Records from a data collection

○ ○ ○ ○ ○

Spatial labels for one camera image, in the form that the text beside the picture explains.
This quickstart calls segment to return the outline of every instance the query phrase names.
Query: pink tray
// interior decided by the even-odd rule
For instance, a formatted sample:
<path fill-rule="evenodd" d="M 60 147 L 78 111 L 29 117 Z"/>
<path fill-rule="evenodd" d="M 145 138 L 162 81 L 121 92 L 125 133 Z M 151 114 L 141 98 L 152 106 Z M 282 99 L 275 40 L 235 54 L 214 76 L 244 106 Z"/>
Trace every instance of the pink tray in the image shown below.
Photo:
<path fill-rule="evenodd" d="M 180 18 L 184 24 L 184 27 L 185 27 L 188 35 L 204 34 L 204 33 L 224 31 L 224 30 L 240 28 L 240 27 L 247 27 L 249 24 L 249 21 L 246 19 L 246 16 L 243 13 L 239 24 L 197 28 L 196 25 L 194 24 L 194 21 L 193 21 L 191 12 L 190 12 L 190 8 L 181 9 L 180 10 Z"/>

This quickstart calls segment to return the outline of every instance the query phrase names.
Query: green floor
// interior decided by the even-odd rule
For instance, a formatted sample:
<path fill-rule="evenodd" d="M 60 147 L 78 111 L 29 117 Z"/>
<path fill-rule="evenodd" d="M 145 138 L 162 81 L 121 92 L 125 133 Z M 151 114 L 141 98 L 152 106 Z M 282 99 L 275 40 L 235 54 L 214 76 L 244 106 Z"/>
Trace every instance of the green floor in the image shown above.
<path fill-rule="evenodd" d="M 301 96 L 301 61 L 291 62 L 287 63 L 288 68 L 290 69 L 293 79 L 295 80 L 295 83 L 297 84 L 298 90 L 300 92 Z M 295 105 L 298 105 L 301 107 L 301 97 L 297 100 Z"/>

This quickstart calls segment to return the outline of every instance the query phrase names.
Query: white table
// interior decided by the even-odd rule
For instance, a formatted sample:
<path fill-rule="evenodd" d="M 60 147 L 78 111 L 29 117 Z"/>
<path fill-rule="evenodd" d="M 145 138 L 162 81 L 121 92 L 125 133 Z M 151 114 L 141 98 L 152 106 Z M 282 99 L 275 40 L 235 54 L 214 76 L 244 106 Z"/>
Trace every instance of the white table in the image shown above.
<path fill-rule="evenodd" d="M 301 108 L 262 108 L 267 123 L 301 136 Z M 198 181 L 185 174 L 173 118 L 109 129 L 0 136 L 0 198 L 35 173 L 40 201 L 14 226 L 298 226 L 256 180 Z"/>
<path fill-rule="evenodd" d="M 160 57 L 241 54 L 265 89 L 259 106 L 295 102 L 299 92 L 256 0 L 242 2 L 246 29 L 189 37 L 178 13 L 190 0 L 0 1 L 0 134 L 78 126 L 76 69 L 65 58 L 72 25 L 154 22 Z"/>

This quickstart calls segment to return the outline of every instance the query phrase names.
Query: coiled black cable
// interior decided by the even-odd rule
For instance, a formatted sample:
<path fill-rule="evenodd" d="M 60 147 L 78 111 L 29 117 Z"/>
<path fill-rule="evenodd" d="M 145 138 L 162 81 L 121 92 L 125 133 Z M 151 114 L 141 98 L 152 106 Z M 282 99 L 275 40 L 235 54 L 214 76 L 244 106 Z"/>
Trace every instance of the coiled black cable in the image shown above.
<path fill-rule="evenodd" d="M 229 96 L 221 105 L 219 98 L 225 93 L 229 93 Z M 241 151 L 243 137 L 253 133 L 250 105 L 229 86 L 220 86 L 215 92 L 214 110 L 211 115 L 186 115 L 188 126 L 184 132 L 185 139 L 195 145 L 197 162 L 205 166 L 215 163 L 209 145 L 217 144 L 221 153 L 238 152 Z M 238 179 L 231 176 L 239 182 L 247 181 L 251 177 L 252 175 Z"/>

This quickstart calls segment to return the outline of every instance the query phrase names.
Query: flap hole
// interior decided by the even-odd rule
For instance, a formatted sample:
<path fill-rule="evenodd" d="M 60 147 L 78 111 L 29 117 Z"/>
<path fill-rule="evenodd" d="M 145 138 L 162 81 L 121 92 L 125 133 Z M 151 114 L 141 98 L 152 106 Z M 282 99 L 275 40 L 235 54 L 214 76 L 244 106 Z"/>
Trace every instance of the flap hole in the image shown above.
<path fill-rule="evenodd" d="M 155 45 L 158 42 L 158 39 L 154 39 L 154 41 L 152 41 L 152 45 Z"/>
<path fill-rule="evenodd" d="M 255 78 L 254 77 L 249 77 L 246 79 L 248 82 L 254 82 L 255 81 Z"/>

○ ○ ○ ○ ○

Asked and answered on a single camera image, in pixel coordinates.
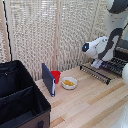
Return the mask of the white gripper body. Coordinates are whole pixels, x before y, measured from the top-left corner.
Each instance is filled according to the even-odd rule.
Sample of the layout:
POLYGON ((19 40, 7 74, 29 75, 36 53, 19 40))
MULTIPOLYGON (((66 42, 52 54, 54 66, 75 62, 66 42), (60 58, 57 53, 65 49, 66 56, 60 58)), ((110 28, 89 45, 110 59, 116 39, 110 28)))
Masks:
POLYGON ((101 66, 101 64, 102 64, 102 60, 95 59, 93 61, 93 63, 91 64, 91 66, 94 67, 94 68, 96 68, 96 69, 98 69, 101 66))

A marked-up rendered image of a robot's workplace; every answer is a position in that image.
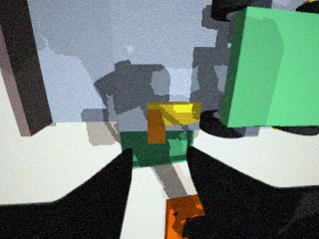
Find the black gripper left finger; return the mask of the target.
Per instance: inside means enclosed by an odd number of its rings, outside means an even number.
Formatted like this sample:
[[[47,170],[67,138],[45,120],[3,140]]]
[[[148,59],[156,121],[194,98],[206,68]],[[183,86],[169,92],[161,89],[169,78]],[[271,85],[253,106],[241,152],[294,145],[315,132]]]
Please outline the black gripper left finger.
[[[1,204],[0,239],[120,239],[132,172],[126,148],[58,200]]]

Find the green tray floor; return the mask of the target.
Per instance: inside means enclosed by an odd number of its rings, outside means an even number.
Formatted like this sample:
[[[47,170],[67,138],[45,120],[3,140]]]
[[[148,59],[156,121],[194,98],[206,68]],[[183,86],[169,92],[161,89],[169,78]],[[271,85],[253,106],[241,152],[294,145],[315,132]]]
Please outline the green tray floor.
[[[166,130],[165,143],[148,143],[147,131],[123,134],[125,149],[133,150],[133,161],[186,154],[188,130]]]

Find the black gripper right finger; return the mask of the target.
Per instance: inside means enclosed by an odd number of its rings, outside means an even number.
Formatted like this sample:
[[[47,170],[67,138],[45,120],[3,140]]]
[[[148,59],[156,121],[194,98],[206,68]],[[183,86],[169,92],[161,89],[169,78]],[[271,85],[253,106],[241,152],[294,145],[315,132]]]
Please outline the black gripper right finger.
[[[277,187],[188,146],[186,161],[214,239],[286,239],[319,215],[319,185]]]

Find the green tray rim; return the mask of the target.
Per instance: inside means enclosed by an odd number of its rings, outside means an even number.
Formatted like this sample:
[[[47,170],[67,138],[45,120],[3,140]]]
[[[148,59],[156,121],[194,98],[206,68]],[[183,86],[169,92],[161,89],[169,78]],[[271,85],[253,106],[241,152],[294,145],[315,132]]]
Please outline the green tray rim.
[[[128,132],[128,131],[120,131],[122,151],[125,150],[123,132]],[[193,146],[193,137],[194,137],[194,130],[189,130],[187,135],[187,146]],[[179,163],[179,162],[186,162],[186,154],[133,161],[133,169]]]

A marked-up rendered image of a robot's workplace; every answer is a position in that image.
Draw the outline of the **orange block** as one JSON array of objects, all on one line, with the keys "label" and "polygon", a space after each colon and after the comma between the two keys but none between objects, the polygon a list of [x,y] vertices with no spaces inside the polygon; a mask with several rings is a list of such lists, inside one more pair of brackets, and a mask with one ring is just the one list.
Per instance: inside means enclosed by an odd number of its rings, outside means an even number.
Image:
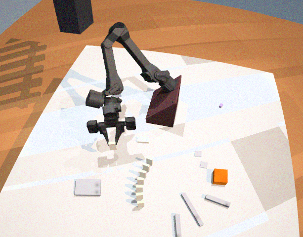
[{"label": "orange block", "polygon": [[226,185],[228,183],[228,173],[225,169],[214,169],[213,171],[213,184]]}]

○ ○ ○ ○ ○

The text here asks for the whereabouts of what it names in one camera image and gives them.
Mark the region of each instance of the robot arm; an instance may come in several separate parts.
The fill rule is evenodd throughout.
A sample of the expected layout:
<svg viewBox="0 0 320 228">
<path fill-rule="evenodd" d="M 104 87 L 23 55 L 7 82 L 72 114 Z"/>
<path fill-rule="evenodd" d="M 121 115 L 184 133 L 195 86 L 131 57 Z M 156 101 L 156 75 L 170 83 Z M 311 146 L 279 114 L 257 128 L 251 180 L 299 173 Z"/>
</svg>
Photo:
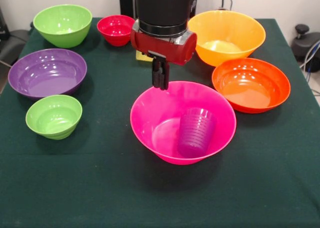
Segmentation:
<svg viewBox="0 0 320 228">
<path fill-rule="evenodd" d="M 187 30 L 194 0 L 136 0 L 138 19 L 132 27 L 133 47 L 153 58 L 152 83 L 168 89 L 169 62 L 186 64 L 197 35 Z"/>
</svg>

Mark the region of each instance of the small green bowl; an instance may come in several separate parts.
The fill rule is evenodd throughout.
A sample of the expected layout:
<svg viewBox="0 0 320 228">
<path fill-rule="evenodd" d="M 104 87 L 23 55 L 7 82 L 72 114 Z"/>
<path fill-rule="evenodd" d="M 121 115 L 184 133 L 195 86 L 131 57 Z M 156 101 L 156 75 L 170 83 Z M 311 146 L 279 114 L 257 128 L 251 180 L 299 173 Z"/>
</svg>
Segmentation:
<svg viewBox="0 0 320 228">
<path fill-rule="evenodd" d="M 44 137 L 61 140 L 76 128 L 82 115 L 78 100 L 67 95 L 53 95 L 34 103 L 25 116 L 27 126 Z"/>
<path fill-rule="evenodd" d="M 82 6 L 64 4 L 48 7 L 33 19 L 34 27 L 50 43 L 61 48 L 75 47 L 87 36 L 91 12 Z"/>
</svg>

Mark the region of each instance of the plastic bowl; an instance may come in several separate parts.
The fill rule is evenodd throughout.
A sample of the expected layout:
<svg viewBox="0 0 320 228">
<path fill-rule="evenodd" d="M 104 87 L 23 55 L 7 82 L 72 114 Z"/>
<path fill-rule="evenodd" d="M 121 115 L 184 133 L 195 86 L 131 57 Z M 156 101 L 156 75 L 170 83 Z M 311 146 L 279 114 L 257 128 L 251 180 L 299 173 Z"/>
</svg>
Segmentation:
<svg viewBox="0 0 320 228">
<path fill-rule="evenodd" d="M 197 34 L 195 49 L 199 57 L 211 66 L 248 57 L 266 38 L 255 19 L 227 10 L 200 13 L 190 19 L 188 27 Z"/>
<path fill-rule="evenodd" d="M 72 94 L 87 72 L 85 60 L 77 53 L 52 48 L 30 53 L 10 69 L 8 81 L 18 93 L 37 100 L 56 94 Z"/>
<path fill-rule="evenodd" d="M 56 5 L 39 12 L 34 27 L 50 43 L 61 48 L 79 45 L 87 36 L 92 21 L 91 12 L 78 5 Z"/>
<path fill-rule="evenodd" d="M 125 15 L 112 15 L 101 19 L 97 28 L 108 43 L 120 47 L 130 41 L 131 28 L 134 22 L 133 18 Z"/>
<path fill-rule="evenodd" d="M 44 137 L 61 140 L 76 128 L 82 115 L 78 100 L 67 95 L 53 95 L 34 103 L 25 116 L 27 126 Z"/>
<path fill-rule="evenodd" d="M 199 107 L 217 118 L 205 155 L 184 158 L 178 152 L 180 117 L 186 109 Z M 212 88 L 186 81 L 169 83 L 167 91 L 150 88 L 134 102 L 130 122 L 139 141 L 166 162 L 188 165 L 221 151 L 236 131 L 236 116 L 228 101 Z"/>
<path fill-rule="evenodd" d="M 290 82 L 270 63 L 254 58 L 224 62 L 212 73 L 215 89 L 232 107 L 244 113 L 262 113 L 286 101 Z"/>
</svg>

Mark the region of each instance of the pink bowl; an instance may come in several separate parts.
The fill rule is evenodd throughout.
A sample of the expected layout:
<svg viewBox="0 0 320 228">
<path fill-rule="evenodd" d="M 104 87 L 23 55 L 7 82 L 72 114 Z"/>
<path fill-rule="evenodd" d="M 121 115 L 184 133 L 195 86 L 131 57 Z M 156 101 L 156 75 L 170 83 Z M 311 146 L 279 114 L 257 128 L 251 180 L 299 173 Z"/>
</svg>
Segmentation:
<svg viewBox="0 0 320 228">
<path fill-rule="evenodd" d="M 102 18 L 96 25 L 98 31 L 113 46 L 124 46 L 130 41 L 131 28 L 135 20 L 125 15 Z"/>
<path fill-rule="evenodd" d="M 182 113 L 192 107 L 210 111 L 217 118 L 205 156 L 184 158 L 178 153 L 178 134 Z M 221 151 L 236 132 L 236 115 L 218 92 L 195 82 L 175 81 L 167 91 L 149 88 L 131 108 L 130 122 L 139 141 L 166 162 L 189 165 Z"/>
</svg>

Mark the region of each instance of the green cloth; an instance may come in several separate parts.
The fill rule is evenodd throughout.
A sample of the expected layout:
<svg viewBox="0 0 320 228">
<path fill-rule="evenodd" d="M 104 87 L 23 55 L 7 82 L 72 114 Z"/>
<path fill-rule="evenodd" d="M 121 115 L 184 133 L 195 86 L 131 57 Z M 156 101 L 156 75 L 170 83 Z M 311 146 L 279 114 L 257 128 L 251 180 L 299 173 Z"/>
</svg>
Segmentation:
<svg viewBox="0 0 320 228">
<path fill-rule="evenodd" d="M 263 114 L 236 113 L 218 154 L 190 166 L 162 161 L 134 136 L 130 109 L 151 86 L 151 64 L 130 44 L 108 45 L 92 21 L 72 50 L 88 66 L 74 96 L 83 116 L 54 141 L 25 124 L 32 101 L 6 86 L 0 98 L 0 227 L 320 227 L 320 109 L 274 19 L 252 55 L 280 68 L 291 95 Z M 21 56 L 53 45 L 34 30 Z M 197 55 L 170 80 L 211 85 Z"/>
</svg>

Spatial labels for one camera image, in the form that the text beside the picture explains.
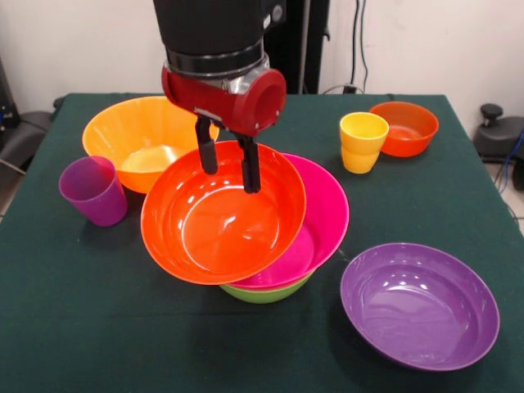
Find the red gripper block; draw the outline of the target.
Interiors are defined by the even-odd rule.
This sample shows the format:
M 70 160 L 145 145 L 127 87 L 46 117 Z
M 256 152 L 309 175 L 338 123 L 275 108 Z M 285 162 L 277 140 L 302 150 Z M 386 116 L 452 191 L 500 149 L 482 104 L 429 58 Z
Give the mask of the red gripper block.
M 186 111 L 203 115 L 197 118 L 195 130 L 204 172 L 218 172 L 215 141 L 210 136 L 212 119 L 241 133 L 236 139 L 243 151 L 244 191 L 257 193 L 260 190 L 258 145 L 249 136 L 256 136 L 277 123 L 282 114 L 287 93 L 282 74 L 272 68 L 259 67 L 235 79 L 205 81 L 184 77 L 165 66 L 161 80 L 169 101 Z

○ ○ ○ ○ ○

* Task brief
Lines holding the word "separate" are the answer; copy each one from the records above.

* Response to the exercise
Mark the region of each instance of the robot arm; an instance may come in several separate parts.
Mark the region of each instance of the small green bowl; an instance may come in several separate parts.
Mark the region of each instance of the plastic bowl; an instance may come in several separate parts.
Mark the region of each instance of the pink bowl; an instance may come in several separate parts.
Mark the region of each instance of the green cloth; an instance may come in several separate parts.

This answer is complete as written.